The Only 3 Rules You Need to Lose Fat After 40
Chris JankeNovember 20, 202500:01:36

The Only 3 Rules You Need to Lose Fat After 40

If you’re over 40 and trying to lose fat — man or woman — these are the three rules that took me from 212 to 185 pounds in eight months. No starving, no insane workouts, no muscle loss. Just simple, consistent habits that work.

Rule #1: Slight calorie deficit — NOT starvation.
You don’t have to eat less food… you just need lower-calorie food. High-volume meals (like giant bowls of cabbage, veggies, soups, stir-fries) keep you full while keeping calories low. That’s what made fat loss steady and predictable.

Rule #2: High protein every single day.
When calories go down, protein needs to go up. Protein controls cravings, keeps you full, and protects your muscle. That’s how you lose fat — not muscle. Every meal I ate started with protein first.
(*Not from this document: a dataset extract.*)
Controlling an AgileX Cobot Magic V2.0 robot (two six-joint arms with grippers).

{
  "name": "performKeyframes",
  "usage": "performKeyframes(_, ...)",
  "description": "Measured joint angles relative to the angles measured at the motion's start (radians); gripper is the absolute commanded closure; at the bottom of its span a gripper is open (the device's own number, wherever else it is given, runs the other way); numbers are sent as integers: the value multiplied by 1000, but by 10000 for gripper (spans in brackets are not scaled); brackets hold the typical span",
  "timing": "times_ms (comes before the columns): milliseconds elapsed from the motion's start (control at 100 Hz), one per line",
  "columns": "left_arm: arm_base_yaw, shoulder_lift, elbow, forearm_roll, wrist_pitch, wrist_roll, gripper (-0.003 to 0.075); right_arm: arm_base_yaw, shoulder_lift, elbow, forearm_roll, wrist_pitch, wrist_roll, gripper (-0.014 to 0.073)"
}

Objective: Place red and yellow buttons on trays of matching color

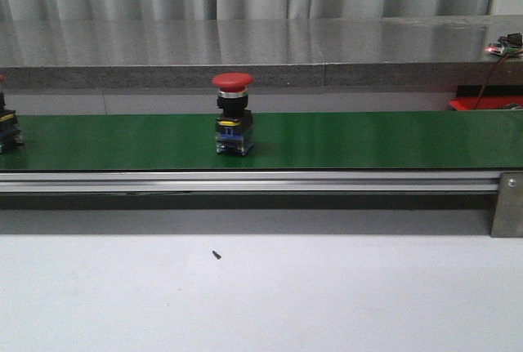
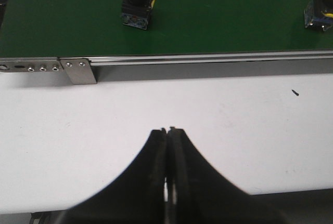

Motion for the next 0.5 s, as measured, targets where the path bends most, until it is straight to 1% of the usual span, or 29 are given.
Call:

Rule #3: Resistance training 3 days per week.
Heavy or light doesn’t matter — what matters is consistency and progression. Slow, controlled reps (time under tension), or heavier gym days… both work. The goal is to send your body a message: keep this muscle.

These three rules changed everything for me.
They’ll work for any man or woman over 40 — as long as you stick to them.